RuntimeError due to inplace operation in GAN generator architecture with skip connections

JayShreekumar · November 24, 2021, 3:19am

I get the following error for a GAN model I am using to perform image colorization. It uses the LAB color space as is common in image colorization. The generator generates the a and b channels for a given L channel. The discriminator is fed all three channels after concatenation.

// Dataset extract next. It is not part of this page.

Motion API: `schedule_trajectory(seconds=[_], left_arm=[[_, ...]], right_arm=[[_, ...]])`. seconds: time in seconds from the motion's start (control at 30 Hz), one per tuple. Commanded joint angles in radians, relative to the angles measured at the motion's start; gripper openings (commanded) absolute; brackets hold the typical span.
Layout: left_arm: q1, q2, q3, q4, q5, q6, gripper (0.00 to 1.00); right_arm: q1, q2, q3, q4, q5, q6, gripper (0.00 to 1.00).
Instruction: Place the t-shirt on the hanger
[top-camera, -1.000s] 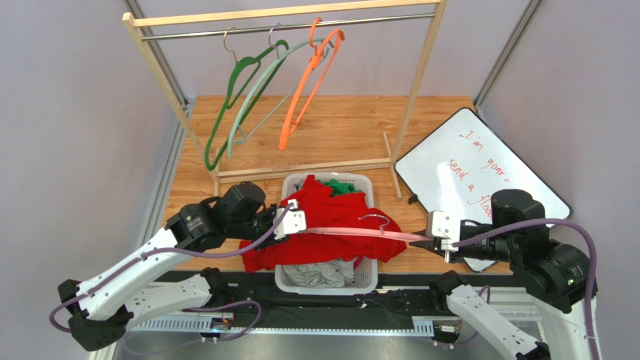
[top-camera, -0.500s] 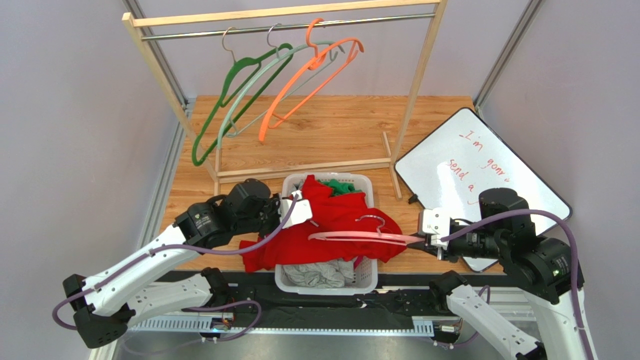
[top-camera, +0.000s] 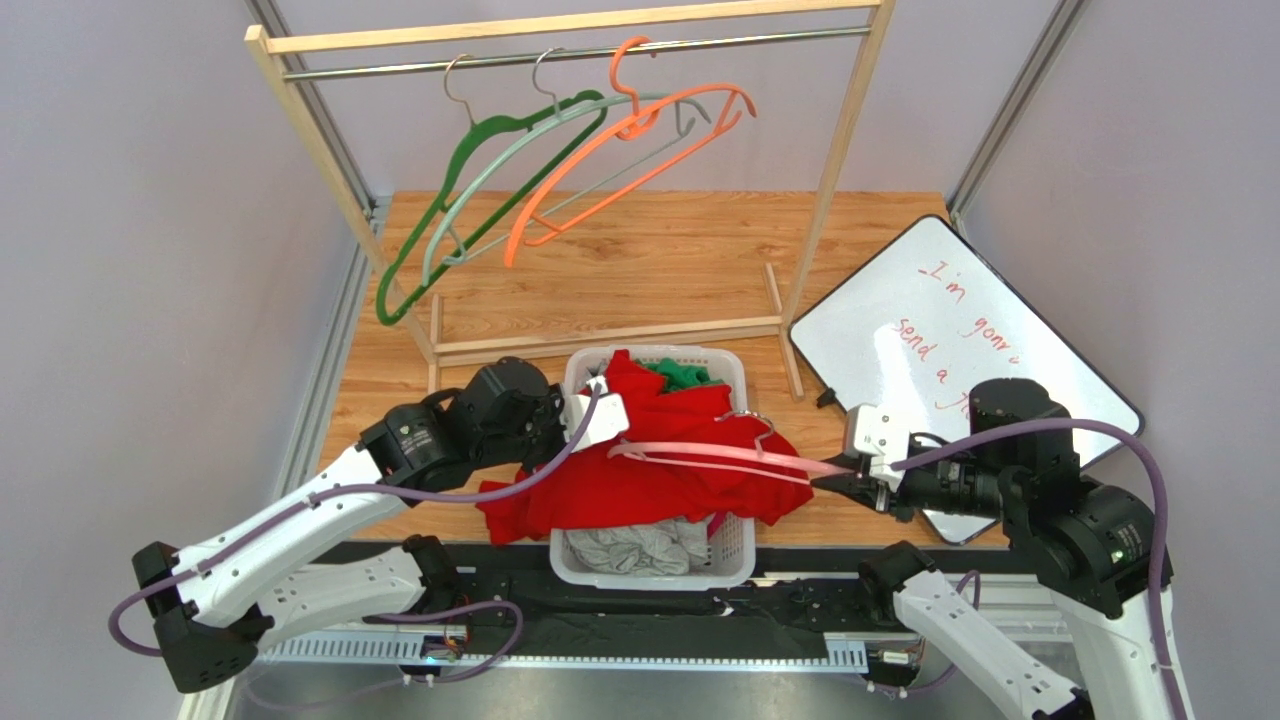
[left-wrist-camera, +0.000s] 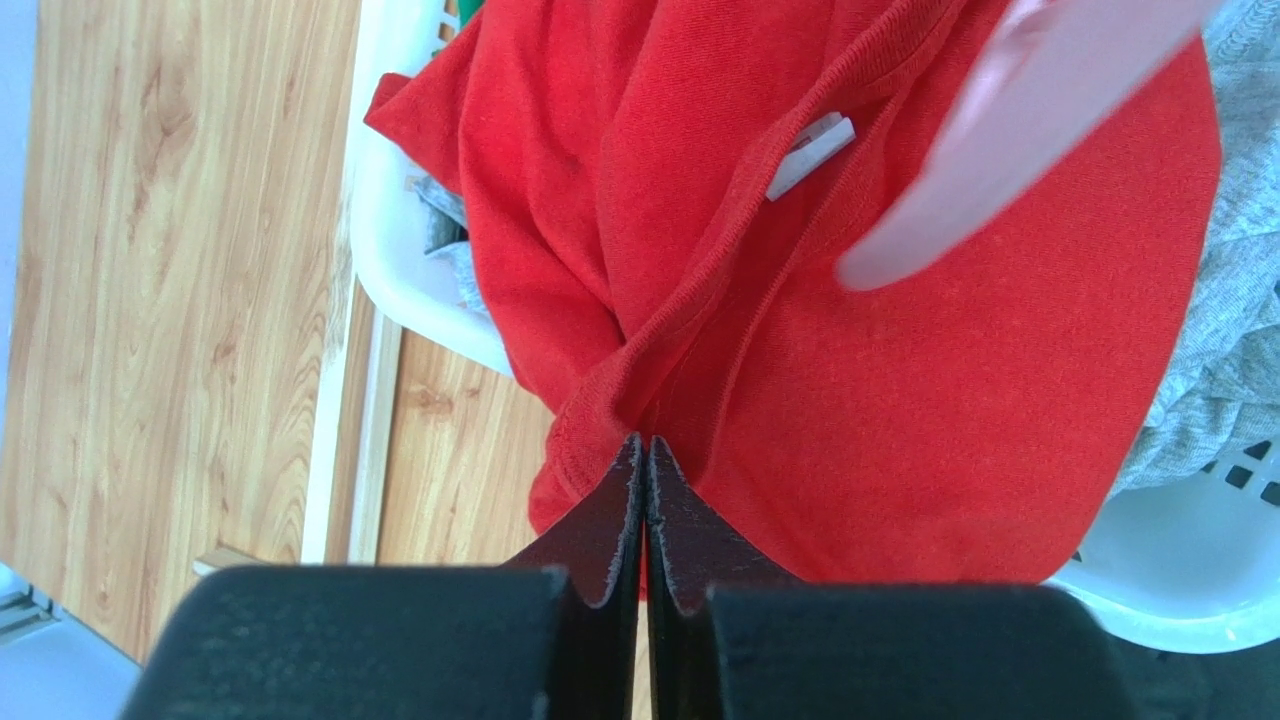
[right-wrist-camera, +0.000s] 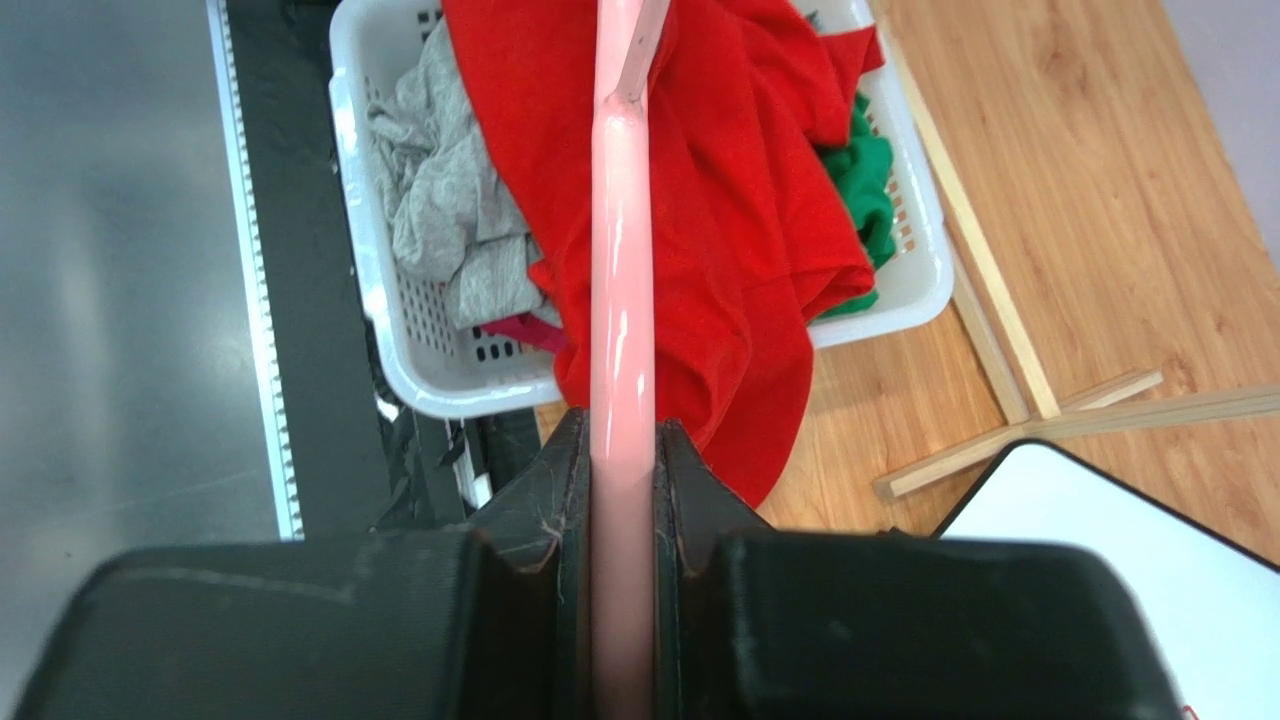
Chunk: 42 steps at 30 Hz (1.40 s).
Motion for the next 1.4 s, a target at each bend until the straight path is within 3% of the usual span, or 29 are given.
schedule_trajectory(seconds=[0.0, 0.33, 0.7, 0.77, 0.9, 0.93, 1.37], left_arm=[[-0.003, -0.022, 0.04, -0.008, 0.013, -0.029, 0.0], [-0.003, -0.017, 0.109, -0.053, 0.047, -0.049, 0.0], [-0.001, 0.01, 0.159, -0.092, 0.063, -0.067, 0.0], [-0.001, 0.02, 0.149, -0.1, 0.071, -0.07, 0.05], [-0.001, 0.02, 0.117, -0.077, 0.068, -0.066, 0.37], [-0.001, 0.018, 0.111, -0.068, 0.06, -0.063, 0.4], [-0.001, 0.059, 0.056, 0.058, -0.059, -0.037, 0.57]], right_arm=[[-0.001, 0.004, -0.01, 0.178, -0.029, 0.11, 0.0], [-0.002, 0.029, -0.077, 0.322, -0.063, 0.167, 0.0], [-0.001, 0.038, -0.097, 0.313, -0.083, 0.135, 0.0], [-0.002, 0.029, -0.102, 0.295, -0.069, 0.118, 0.0], [-0.001, 0.017, -0.122, 0.284, -0.031, 0.106, 0.0], [-0.001, 0.013, -0.126, 0.282, -0.021, 0.103, 0.0], [-0.001, -0.016, -0.157, 0.27, 0.0, 0.12, 0.0]])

NOTE: I am using Google Colab, maybe this might be a potential problem? Also, I am using torch version 1.10.0+cu111. I did use a sequential model without skip connections for the generator before this, and I did not have this error then, so I am assuming that is the problem. I can’t quite put my finger on the problem; any help would be appreciated!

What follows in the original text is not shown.